For somatic imaging we demonstrated via experiments on biophysical simulations the ability to identify many more true components in a given dataset than competing methods. These gains primarily come from components with highly non-somatic statistics. Despite the flexibility to capture such components, GraFT can still capture somatic signals, as demonstrated on both simulation and annotated Neurofinder data. In both cases the time-traces obtained by GraFT were less noisy despite having no temporal regularization or explicit modeling of the calcium dynamics (e.g., an autoregressive model as in [38]). The lack of explicit temporal modeling further endowed GraFT with a sensitivity to different signal time-scales. Specifically, in real data GraFT was able to identify and separate the cytoplasmic and nuclear signals within the same cell. These signals essentially have the same spike-train driving both signals, albeit with different temporal signal dynamics.

In dendritic imaging we validated the ability of GraFT to recover fluorescing dendrites via comparisons against manual anatomical tracing. In contrast to current methods, i.e., Suite2p in “dendritic mode”, GraFT does not force locality and compactness of components, which enabled GraFT to identify farreaching and segmented dendritic structures more accurately and more completely. Similarly, in widefield imaging GraFT was able to identify highly non-localized activity patterns in the data, including both hemodynamic and calcium related signals. Moreover, GraFT was able to isolate artifacts of the imaging procedure, effectively removing their effects from the true signal components. Finally, GraFT, as opposed to current widefield analysis [43], does not rely on anatomical atlases, which are not always available, and thus is a more generalizable approach.

One of the primary advantages GraFT has over previous algorithms is the reorganization of spatial distances onto a graph. Prior CI analysis methods all combat the variability in SNR, dynamic range, and other sources of error, e.g., residual motion, by using a signal model over the expected shapes of the components. This model can either be explicit, e.g. total variation normalization [22], implicit, e.g., by classifying correct/incorrect components via a trained classifier [38], or learned, e.g., via cell detection in trained convolutional neural networks [42]. GraFT avoids requiring any such spatial signal models by instead imposing the sparsity over time-traces: i.e., no more than a few neurons can overlap in a given pixel. For most calcium imaging settings, this assumption is reasonable due to the thin plane over which imaging is performed. The axial extent is not large enough for more than 2–3 components to overlap.

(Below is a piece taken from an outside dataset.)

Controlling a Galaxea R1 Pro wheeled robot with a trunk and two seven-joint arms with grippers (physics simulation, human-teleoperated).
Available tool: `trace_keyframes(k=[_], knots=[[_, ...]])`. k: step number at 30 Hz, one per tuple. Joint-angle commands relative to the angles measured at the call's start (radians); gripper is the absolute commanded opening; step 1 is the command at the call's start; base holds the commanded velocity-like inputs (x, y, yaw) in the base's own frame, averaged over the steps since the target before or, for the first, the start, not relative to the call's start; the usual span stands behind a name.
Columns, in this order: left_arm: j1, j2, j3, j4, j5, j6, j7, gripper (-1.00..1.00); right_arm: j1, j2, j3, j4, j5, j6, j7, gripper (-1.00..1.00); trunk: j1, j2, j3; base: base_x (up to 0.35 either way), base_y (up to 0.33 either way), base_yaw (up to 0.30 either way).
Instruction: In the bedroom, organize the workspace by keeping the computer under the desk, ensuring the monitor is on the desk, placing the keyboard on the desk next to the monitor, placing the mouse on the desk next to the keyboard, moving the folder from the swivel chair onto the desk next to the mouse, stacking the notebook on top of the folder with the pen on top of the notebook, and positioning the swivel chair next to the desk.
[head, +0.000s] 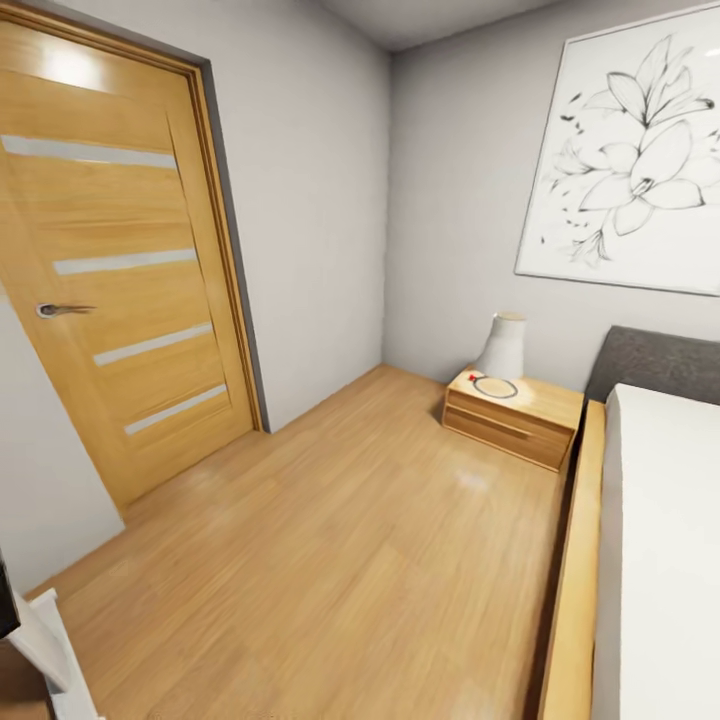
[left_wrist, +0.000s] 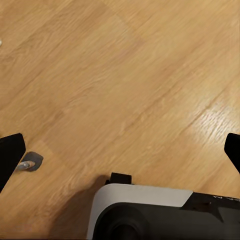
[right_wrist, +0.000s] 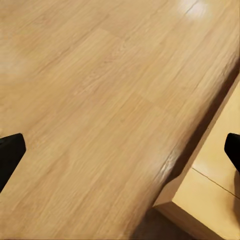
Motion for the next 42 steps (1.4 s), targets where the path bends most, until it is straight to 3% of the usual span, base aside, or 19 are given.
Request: trace_keyframes(k=[1,29,42], knots=[[-0.001,0.000,0.000,0.001,0.001,-0.003,0.001,1.00,0.000,0.000,0.001,0.000,0.000,-0.003,-0.002,1.00,0.000,-0.001,-0.002,-0.005,0.000,0.275],[0.000,-0.002,0.000,0.001,0.001,-0.003,0.001,1.00,0.000,0.000,0.001,0.000,0.001,-0.003,-0.002,1.00,0.000,-0.001,-0.017,0.001,0.000,0.275],[-0.001,-0.002,-0.001,0.001,0.001,-0.003,0.001,1.00,0.000,-0.004,0.000,0.000,0.001,-0.003,-0.002,1.00,0.000,-0.001,-0.022,0.232,0.000,0.157]])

We note that for volumetric imaging using axially elongated beams, more components per pixel may be captured in the data [81]. This is especially true in dense labeling and in tissue with dense neuronal packing (e.g., hippocampus). Imaging of thick, dense volumes thus may not abide by the sparsity constraint as used in GraFT. What would need to be tested is if the total number of active coefficients is low enough per-pixel to justify the ${\ell }_1$ regularization. Similarly, completely overlapping components can occur in volumetric imaging if no axial encoding is accounted for (e.g., via spectroscopy [12]). In these cases the two components would be merged into a single component. Again, this situation is highly unlikely in standard single-plane imaging due to the thinness of the volume as compared to the sizes of neural processes.

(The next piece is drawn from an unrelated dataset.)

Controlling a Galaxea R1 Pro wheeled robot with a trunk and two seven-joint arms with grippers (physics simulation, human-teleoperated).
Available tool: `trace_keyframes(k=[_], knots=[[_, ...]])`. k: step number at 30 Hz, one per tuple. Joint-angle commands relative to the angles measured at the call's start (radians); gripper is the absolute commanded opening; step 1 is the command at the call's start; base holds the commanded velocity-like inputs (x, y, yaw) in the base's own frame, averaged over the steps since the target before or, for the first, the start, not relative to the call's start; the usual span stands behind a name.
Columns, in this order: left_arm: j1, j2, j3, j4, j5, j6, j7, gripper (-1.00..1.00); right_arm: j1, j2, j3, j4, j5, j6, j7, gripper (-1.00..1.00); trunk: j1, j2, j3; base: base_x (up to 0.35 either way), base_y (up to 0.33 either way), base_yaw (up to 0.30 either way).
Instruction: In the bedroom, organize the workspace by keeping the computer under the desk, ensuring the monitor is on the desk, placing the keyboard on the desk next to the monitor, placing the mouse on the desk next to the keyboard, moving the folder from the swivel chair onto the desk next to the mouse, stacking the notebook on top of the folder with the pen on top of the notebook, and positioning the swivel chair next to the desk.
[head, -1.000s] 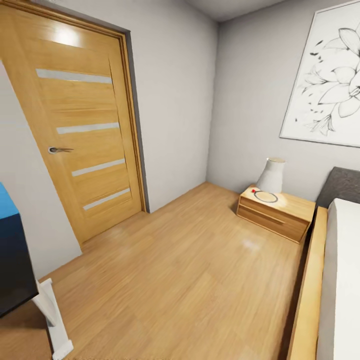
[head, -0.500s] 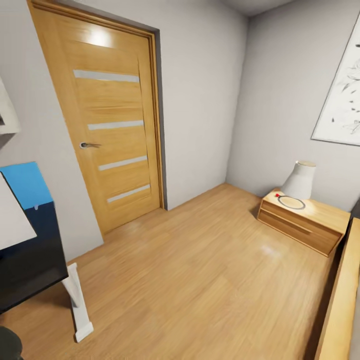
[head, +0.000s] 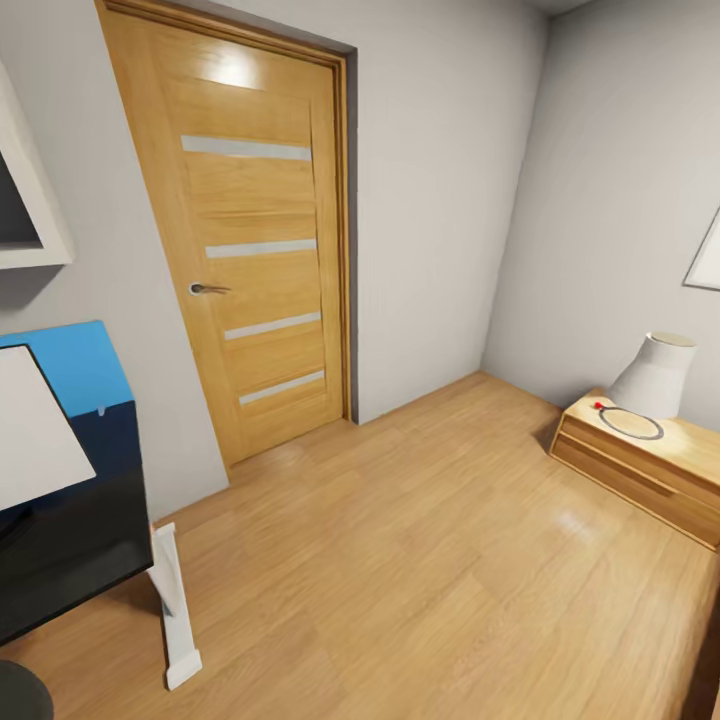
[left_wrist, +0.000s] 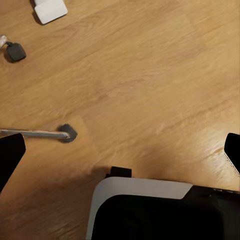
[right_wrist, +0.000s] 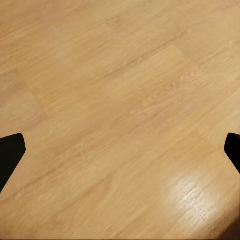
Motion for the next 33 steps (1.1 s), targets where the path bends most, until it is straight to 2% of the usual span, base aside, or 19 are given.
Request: trace_keyframes(k=[1,33], knots=[[0.000,0.000,0.000,0.001,0.002,-0.003,0.001,1.00,-0.001,0.000,0.000,0.001,0.000,-0.003,-0.002,1.00,0.001,-0.001,-0.001,0.312,0.000,0.023],[0.000,-0.001,-0.002,0.001,0.000,-0.002,0.000,1.00,-0.001,-0.002,-0.002,0.000,0.000,-0.003,-0.002,1.00,0.001,-0.001,-0.001,0.320,0.000,0.002]])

GraFT is inherently based on identifying independent time-traces. Thus, if two neurons had exactly the same time-traces, the signals would be combined and the neurons would not be able to be distinguished from each other. While this is a potential issue in very short recordings, we note that in long recordings GraFT is able to separate very similar time-traces, e.g., somatic and nuclear signals from the same cell (Fig. 4E). Thus, GraFT is best suited to analyzing longer recordings where individual components are less likely to be completely synchronous. This does not impose large limitations, as many imaging sessions in neuroscience consist of thousands of frames.

A third current limitation, which is present in all algorithms, is the assumption of Gaussian noise. Low-light imaging, such as is being used for voltage imaging [82] can have more pronounced shot-noise reminiscent of Poisson statistics. In future work we will expand our noise model to better account for these statistics, such as the noise model used for denoising in [58], essentially creating extensions that will allow for low-light image analysis.

One aspect we note, that is not solved in any algorithm to date, is the effect of axial motion artifacts on the identified components. In the sparse imaging session we are able to identify manually when the resulting components represent the same neurons at different depths due to drift, however a full solution would require significant additional post-processing to the model that includes 3D spatial information.

GraFT, as with other segmentation algorithms, identifies multiple types of components. For example, in the Neurofinder data GraFT identified somas, nuclei, dendritic segments and rising apical dendrites. Currently, sub-selecting based on component type is a per-analysis choice, however future work (e.g., the post-processing classifier in CaImAn [38]) can provide additional methods that automatically classify the output of GraFT and other algorithms. As fluorescence microscopy continues to expand, for example in new volumetric imaging techniques across scales [12], [81], [83]–[87], we expect GraFT to become even more critical to the important fist step of extracting single component activities.

With regards to parameter setting we observed that the same basic parameters, with the exception of the sparsity parameter λ, produced good results across all imaging scales. This observation reinforces the ability for the graph learning step to incorporate the natural spatial correlations into the same algorithmic core. With one parameter left, manual adjustments or simple grid searches were sufficient to obtain good performance. Further improvements can be obtained by leveraging, for example, BayesOpt [88], in optimizing parameters.

Finally, our method is broader than fluorescence microscopy data and is applicable to other imaging modalities, e.g., hyper-spectral imaging, where spatial structure can be informative, but features can interact in complex ways. In such cases, the dictionary is in the feature space, and not necessarily temporal, e.g., spectral bands in hyper-spectral imaging. Our framework also falls under the general class of graph-based dictionary learning in graph signal processing, an emerging area focused on the analysis of high-dimensional signals that lie on a graph, or for which a graph can be learned based on correlated features. We leave the extension of our framework to additional domains for future work.

Appendix

A. Algorithm parameter setting

For CNMF, CaImAn, Suite2p, and PCA/ICA parameters were manually adjusted to optimize the number of unique neurons identified. For ABLE, we use the built in visualization tool for parameter identification. For STNeuroNet we used the pre-trained model provided with the code.

For CNMF/CaImAn, CNMF provided better results than CaImAn, and the parameters used were fr = 30, tsub = 5, patch_size = [40,40], overlap = [8,8], K = 7, tau = 6, p = 0, and num_bg = 1. For Suite2P we used diameter = 12, DeleteBin = 1, sig = 0.5, nSVDforROI = 1000, NavgFramesSVD = 5000, signalExtraction = ‘surround’, innerNeuropil = 1, outerNeuropil = Inf, minNeuropilPixels = 400, ratioNeuropil = 5, imageRate = 30, sensorTau = 0.5, maxNeurop = 1, sensorTau = 0.5, and redmax = 1. For PCA/ICA we used fr = 30, ssub = 2, tsub = 10, nPCs = 1000, smwidth = 3, thresh = 2, arealims = 10, mu = 0.5, dt = tsub/fr, deconvtau = 0, spike_th = 2, norm = 1. While figures displayed typical outputs (i.e., denoised traces from CNMF), all quantitative comparisons were computed using the raw DF/F traces returned by each algorithm. For ABLE we used radius = 7, alpha = 0.45, lambda=10, mergeCorr = 0.95, and mergeDuring = 1.